The rights to privacy (including reputation) and freedom of expression are part of several domestic laws and international treaties. One or both are contained in at least the following: the Universal Declaration of Human Rights (UDHR), the International Covenant on Civil and Political Rights (ICCPR), the African Charter on Human and People’s Rights (ACHPR), and the American Convention on Human Rights (ACHR). Despite their prevalence, however, there exists a tension which affects the protection of these rights on social media. Several law firms in the United Kingdom have reported a rise of 70 percent in defamation claims, many involving social media platforms. Twitter, in particular, received a 42 percent increase in online reports in 2019. Combined with a surge in reported cyber-mobbing in schools and concerns about misinformation, there exist strong indicators that social media sites do not currently incorporate adequate protections for users.

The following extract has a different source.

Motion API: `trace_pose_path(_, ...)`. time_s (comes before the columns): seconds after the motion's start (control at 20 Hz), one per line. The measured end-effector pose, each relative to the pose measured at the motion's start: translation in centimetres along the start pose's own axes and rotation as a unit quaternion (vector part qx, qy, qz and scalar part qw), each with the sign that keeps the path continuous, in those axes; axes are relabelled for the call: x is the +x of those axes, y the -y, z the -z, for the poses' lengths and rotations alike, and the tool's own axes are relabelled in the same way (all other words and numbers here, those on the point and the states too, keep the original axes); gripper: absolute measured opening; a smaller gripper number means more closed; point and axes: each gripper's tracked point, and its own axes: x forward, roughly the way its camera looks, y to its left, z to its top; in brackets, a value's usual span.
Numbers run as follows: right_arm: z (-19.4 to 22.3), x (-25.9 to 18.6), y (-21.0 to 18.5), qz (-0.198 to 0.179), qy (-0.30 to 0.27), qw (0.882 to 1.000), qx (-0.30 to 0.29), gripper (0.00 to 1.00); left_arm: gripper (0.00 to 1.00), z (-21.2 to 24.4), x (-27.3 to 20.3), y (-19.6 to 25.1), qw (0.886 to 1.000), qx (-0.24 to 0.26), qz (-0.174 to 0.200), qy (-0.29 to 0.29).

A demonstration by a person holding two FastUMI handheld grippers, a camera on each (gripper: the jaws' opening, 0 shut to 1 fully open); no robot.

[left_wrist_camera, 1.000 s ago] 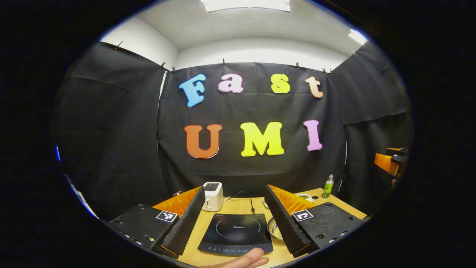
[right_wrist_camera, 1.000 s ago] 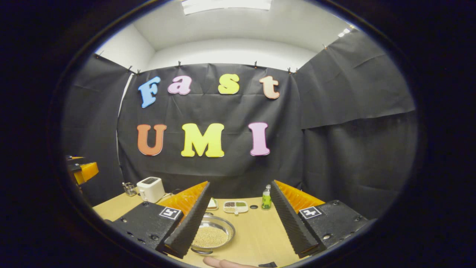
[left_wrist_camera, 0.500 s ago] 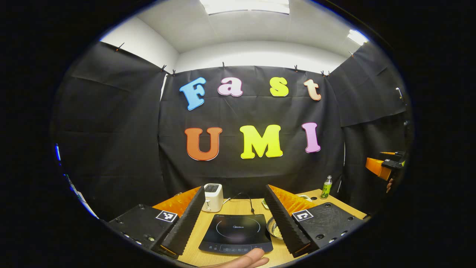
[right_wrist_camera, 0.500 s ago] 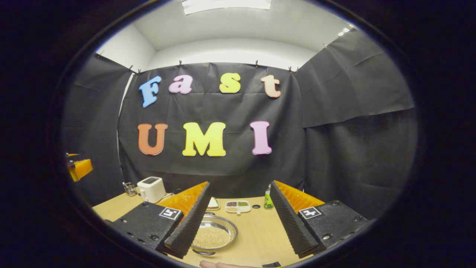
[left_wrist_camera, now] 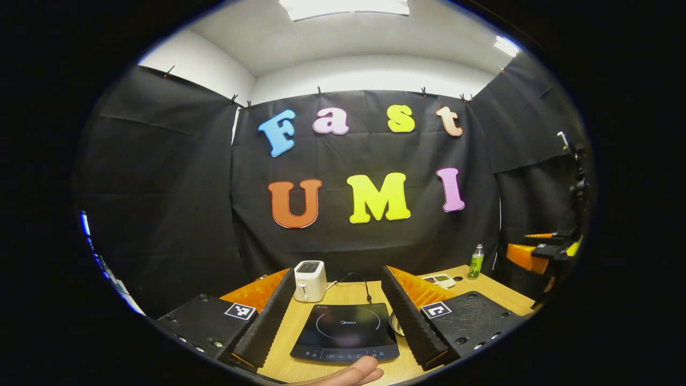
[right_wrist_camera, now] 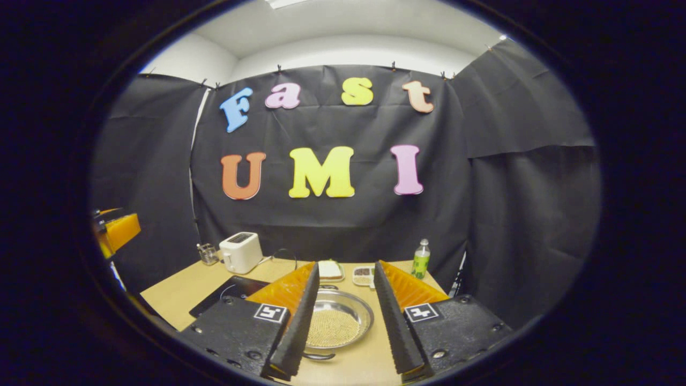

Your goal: First push the handle of the pot to place it horizontally, then grasp the pot with both hands and set it on the induction cooktop.

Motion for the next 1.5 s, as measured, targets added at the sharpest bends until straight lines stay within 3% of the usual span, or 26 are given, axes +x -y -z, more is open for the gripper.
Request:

The right to reputation is included in the European Convention of Human Rights and is linked to our right to privacy, as observed recently by the European Court of Human Rights,

“the right to protection of one's reputation is of course one of the rights guaranteed by Article 8 of the Convention, as one element of the right to respect for private life’’.

Member states of the ECHR have a positive obligation to protect associated rights. In the UK, the Human Rights Act 1998, an Act of Parliament enforceable by courts and tribunals, incorporates the rights enshrined in the ECHR into domestic law. As such, the right to privacy is protected under Article 8 while freedom of expression is outlined in Article 10. There is no specific law in the UK which refers solely to social media, which is instead protected by various legislation such as the Malicious Communications Act 1988, the Communications Act 2003, and the Defamation Act 2013. The rights outlined in the HRA can also be applied to the context of social media.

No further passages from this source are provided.